• **Required action**:
Return the data below unaltered, but strip out the pictures.

• **Stored data**:
• • • • •
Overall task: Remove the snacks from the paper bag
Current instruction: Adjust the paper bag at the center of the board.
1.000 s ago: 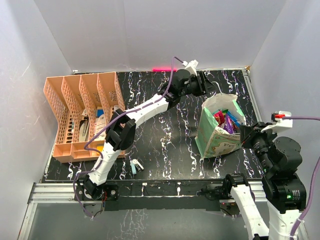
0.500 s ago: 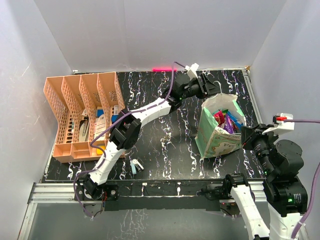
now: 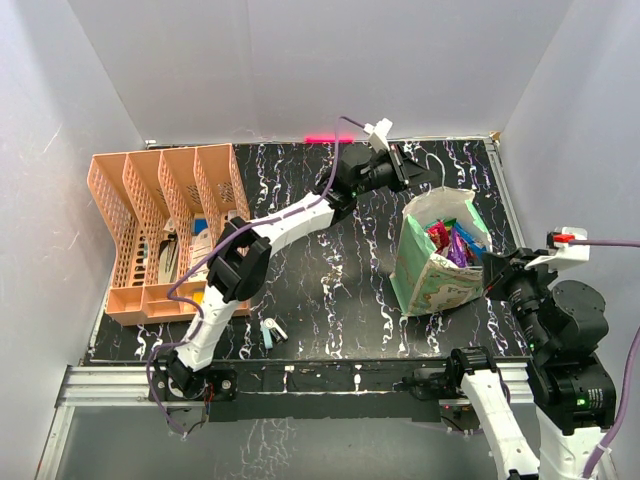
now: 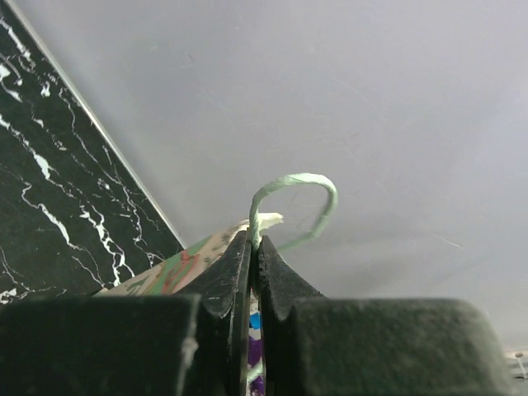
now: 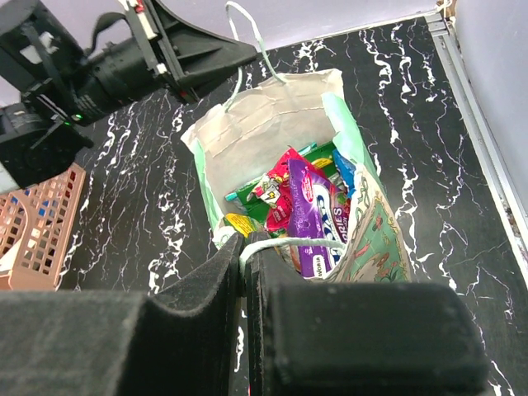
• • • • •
• **Completed task**:
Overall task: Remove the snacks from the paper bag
Current instruction: Adjust the paper bag at the center of the board.
1.000 s ago: 
0.500 s ago: 
now: 
now: 
now: 

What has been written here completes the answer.